ソニー株式会社は、2026年2月9日、同社が展開するブルーレイディスクレコーダー全モデルの出荷終了を発表しました。SNSでは「ついにこの日が来てしまった」と時代の終焉を惜しむ声が挙がっています。
1. 【ソニーの決断】一時代を築き上げたソニーのブルーレイレコーダー
ソニーは2003年に世界初のブルーレイディスクレコーダー「BDZ-S77」を発売。ハイビジョン放送をそのまま残せる新時代の録画媒体として、新しいカテゴリーを開拓しました。
ソニーが2003年に発売した世界初のブルーレイディスクレコーダー「BDZ-S77」1/4
出所:ソニー株式会社
以降、多機能化を進め、ただ「録る」だけでなく、利便性や楽しみ方を追求。自動録画機能「おまかせ・まる録」やPlayStation連携、高画質化技術など、さまざまな新しい価値を提供し、映像ファンから支持されてきました。
ただ、近年はストリーミング配信が全盛になり、市場規模自体が縮小。その中でパナソニックやシャープなどにシェアで押され、存在感を示すことができなくなっていました。
26年1月9日には、一足早くTVS REGZA(旧東芝)がブルーレイディスクレコーダー事業からの撤退を決定。

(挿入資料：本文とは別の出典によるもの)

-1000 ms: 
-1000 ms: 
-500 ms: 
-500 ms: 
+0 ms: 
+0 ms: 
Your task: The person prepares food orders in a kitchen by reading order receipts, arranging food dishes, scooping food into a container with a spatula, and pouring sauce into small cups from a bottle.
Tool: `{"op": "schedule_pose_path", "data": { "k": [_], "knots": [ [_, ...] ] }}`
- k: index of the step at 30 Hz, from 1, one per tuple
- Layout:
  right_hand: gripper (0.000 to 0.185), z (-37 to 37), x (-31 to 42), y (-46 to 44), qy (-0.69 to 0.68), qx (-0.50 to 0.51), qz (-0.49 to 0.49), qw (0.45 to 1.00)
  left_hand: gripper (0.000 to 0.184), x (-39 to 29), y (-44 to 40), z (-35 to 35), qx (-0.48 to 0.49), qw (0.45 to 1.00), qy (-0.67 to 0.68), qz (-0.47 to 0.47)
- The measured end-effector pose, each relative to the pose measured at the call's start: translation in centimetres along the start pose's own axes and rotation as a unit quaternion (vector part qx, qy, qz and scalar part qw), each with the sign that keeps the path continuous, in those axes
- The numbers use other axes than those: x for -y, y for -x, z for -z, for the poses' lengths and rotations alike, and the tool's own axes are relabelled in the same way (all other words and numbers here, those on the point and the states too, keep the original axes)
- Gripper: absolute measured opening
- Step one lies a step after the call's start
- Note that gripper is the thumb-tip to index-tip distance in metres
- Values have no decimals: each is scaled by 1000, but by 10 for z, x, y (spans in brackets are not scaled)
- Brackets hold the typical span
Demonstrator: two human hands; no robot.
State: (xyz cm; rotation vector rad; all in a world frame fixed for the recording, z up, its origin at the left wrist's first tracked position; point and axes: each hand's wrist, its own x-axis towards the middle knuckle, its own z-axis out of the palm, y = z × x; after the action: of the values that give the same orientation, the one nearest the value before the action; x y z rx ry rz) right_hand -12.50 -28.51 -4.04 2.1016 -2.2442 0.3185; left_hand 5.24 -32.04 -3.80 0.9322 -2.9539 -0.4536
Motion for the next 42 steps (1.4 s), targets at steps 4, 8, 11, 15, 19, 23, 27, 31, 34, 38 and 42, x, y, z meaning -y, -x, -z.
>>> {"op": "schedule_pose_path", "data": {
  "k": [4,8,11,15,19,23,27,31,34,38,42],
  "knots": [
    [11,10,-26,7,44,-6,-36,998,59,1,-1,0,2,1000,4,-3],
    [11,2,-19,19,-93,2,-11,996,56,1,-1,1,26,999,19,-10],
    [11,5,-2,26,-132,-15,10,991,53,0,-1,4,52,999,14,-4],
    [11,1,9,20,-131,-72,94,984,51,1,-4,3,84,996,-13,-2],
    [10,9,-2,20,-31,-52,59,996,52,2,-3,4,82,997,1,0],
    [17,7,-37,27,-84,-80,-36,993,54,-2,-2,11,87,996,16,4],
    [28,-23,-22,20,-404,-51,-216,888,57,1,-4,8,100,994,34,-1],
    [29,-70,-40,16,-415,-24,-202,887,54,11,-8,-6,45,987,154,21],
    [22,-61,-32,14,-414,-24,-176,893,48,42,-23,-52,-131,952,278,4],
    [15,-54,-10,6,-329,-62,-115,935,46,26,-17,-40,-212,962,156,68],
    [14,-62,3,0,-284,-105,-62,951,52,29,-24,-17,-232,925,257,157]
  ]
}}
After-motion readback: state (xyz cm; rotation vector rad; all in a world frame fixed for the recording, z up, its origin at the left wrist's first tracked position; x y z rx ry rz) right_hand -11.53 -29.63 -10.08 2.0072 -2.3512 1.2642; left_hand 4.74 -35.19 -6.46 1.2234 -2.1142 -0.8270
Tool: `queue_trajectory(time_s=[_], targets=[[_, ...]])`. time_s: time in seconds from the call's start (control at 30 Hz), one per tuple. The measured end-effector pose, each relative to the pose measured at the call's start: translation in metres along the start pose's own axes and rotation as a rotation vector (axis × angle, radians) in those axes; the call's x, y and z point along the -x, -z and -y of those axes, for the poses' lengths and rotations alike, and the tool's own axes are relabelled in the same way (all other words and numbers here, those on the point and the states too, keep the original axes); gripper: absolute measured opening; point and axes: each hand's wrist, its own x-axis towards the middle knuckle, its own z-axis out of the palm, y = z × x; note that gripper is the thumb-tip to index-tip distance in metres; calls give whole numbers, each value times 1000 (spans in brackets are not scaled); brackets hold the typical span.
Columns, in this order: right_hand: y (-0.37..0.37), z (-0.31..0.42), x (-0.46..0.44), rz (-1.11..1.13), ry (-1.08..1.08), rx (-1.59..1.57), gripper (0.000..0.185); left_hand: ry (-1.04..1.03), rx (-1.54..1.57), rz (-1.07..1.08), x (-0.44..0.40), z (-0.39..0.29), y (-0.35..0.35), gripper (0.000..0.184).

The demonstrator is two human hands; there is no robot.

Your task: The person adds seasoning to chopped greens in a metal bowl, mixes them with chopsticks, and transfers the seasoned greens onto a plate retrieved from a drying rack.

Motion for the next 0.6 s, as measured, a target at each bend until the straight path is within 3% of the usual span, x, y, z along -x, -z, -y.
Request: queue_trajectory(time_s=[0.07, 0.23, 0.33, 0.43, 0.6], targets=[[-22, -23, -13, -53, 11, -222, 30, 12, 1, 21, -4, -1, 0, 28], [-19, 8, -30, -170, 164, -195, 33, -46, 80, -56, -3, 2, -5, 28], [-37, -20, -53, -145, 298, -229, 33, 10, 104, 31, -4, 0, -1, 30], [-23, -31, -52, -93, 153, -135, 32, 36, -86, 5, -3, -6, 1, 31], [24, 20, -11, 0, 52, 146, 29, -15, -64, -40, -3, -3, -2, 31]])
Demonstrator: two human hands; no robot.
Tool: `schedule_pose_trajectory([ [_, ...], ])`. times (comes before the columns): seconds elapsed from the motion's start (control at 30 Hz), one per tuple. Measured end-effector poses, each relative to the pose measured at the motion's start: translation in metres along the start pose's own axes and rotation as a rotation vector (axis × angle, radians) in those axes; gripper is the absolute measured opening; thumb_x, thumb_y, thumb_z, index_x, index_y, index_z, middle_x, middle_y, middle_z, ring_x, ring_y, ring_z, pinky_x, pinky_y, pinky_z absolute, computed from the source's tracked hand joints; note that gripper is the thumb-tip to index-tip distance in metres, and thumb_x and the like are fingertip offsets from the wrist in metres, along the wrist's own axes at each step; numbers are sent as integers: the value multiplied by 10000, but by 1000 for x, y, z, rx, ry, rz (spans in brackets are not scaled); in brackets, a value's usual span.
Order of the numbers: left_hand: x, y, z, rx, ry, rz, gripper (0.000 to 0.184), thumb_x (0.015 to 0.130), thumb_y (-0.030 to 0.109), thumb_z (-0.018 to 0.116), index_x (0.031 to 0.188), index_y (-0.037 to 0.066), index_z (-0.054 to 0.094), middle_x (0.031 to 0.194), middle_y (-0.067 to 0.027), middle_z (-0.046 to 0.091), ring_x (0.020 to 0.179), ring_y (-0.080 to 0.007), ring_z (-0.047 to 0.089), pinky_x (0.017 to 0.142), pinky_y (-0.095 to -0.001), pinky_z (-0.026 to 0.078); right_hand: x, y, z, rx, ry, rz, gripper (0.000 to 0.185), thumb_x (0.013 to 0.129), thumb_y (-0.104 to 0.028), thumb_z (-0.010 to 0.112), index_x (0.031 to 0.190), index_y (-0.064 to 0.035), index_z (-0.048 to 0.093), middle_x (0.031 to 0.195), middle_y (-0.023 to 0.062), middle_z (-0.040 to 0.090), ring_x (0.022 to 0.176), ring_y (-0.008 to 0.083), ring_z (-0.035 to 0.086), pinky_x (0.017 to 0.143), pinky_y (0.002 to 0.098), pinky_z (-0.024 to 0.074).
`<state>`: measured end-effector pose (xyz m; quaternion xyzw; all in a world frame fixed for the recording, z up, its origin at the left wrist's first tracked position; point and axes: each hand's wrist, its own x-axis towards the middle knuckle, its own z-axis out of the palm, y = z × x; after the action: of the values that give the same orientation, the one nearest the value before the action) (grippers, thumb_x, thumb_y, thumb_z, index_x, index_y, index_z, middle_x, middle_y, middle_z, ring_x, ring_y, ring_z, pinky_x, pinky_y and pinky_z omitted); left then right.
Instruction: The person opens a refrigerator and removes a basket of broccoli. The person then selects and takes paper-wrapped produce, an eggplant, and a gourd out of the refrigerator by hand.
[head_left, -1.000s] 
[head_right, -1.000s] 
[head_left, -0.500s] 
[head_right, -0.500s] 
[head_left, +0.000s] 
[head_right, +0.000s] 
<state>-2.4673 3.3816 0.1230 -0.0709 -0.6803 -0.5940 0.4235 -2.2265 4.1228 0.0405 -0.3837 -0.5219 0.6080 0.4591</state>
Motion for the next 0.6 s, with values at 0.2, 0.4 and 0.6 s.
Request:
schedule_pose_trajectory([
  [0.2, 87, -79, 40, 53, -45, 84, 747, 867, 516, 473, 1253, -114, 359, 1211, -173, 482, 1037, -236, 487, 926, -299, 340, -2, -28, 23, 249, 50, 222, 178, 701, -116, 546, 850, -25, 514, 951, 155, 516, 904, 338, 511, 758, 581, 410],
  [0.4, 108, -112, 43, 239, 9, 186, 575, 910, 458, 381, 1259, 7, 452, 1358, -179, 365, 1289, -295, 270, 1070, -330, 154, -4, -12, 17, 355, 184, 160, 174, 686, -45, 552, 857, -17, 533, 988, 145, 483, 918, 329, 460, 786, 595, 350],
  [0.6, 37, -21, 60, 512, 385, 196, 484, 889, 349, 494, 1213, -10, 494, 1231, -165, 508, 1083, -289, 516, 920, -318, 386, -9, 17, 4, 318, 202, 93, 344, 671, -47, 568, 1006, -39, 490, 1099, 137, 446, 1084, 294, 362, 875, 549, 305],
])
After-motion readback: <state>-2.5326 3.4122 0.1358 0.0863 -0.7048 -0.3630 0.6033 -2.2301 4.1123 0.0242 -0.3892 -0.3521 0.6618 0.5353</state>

「ソニーもそろそろやめるのでは?」という声も挙がっていましたが、その予測は的中することになりました。
TVS REGZA(旧東芝)は26年1月にブルーレイディスクレコーダー事業からの撤退を発表2/4
出所:TVS REGZA株式会社
2. 【ソニーの決断】2026年2月以降順次、全モデルを出荷終了
今回の発表で出荷終了が発表されたのは、以下の製品です。
- 2024年発売モデル「BDZ-ZW1900」
- 2023年発売モデル「BDZ-FBT4200/FBT2200/FBW2200」
2024年発売モデル「BDZ-ZW1900」3/4
出所:ソニー株式会社
これは現在展開している全モデルであり、後継機種の予定もないことから、事実上の事業撤退ということになります。
出荷終了は「2026年2月以降順次」としており、市場在庫がなくなり次第、販売も終了されることになりそうです。
3. 【ソニーの決断】「ついにこの日が来てしまった」「最後の砦は…」
SNSでは録画文化の象徴であったソニーのブルーレイディスクレコーダーがなくなることに対し、惜しむ声が挙がっています。
- 「ついにこの日が来てしまった。時代を考えれば、ここまでよく引っ張った」
- 「録画は外付けHDDがあれば十分。高度な機能はマニアだけのものになった」
- 「配信はいつ配信終了になるかわからないから怖い」
などのコメントが寄せられています。
ブルーレイディスクレコーダー事業からTVS REGZAとソニーという巨頭が撤退し、最後の砦として動向が注目されているのが、パナソニックです。
現在シャープも「AQUOSブルーレイ」を展開していますが、24年以降は自社開発ではなく、パナソニックのOEM供給に切り替えており、独自性は薄まっています。
自社で開発から生産まで行っている主要メーカーという括りでは、パナソニックが展開する「DIGA」一強という状況です。
最後の砦となったパナソニック「DIGA」4/4
出所:パナソニック株式会社
今回の発表は「レコーダー」のみに言及されており、「プレイヤー」は継続して販売される予定です。こちらはハイエンド層から一定の需要があることから、当面は生き残るものと推測されます。
ソニーは24年に「録画用メディア(ディスク)」を終了しており、物理メディアによる録画文化衰退は時代の流れを考えるとやむを得ないものです。
ただ、ソニーをはじめ日本の家電メーカーが作り上げてきた、利便性の追求やコンテンツをより楽しむための工夫は、形を変えて配信サービスの中に生き続けています。こうした功績は忘れることなく、記憶に留めておきたいところです。